“Brazilian,” said the old woman, “look out for your angel’s carriage and servants.”
The Baron pointed out Valerie’s carriage as they passed it.
“She has told them to come for her at ten o’clock, and she is gone in a cab to the house where she visits Count Steinbock. She has dined there, and will come to the Opera in half an hour.—It is well contrived!” said Madame Nourrisson. “Thus you see how she has kept you so long in the dark.”
The Brazilian made no reply. He had become the tiger, and had recovered the imperturbable cool ferocity that had been so striking at dinner. He was as calm as a bankrupt the day after he has stopped payment.
At the door of the house stood a hackney coach with two horses, of the kind known as a Compagnie Generale, from the Company that runs them.
“Stay here in the box,” said the old woman to Montes. “This is not an open house like a tavern. I will send for you.”
The paradise of Madame Marneffe and Wenceslas was not at all like that of Crevel—who, finding it useless now, had just sold his to the Comte Maxime de Trailles. This paradise, the paradise of all comers, consisted of a room on the fourth floor opening to the landing, in a house close to the Italian Opera. On each floor of this house there was a room which had originally served as the kitchen to the apartments on that floor. But the house having become a sort of inn, let out for clandestine love affairs at an exorbitant price, the owner, the real Madame Nourrisson, an old-clothes buyer in the Rue Nueve Saint-Marc, had wisely appreciated the great value of these kitchens, and had turned them into a sort of dining-rooms. Each of these rooms, built between thick party-walls and with windows to the street, was entirely shut in by very thick double doors on the landing. Thus the most important secrets could be discussed over a dinner, with no risk of being overheard. For greater security, the windows had shutters inside and out. These rooms, in consequence of this peculiarity, were let for twelve hundred francs a month. The whole house, full of such paradises and mysteries was rented by Madame Nourrisson the First for twenty-eight thousand francs of clear profit, after paying her housekeeper, Madame Nourrisson the Second, for she did not manage it herself.
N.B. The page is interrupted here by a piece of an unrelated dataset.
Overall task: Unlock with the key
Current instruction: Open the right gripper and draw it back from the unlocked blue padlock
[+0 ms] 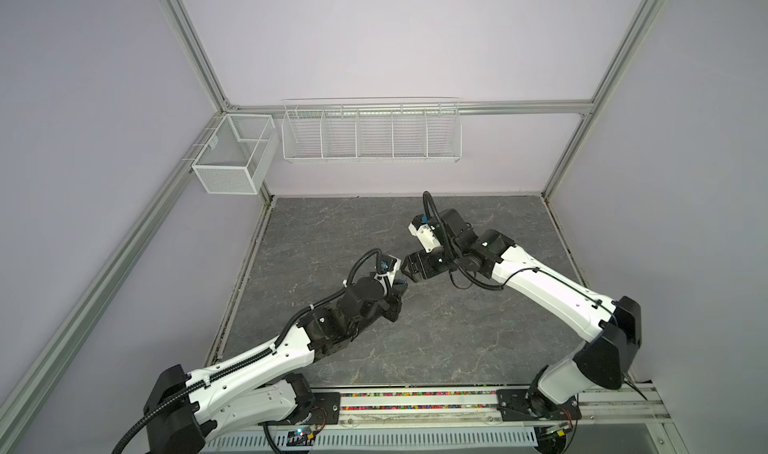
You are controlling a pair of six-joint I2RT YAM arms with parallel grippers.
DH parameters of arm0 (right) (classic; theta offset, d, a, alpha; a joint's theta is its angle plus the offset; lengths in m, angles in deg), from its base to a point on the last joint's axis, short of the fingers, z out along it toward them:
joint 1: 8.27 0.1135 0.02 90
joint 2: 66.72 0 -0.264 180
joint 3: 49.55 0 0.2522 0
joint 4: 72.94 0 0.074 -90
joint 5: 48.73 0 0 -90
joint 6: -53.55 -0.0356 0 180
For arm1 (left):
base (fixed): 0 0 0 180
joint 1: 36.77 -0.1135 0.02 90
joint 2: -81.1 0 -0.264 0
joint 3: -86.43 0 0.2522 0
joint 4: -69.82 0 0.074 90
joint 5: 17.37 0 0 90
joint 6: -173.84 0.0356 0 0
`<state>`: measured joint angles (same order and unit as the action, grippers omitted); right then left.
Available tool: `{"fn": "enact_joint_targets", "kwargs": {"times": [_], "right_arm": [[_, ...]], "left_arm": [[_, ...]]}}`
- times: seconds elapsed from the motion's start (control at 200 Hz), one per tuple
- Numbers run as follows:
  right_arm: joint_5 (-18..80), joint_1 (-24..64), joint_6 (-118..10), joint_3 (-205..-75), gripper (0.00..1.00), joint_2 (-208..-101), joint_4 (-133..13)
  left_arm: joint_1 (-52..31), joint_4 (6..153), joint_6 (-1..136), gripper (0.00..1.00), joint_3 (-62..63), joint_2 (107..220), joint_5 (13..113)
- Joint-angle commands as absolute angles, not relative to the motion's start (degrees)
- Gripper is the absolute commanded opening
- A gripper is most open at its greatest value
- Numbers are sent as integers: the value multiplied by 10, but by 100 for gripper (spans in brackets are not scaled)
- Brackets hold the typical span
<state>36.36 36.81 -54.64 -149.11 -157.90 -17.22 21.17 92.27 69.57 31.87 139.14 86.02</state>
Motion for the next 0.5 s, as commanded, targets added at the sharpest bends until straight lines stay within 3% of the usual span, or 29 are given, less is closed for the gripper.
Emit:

The paradise let to Count Steinbock had been hung with chintz; the cold, hard floor, of common tiles reddened with encaustic, was not felt through a soft thick carpet. The furniture consisted of two pretty chairs and a bed in an alcove, just now half hidden by a table loaded with the remains of an elegant dinner, while two bottles with long necks and an empty champagne-bottle in ice strewed the field of bacchus cultivated by Venus.
There were also—the property, no doubt, of Valerie—a low easy-chair and a man’s smoking-chair, and a pretty toilet chest of drawers in rosewood, the mirror handsomely framed a la Pompadour. A lamp hanging from the ceiling gave a subdued light, increased by wax candles on the table and on the chimney-shelf.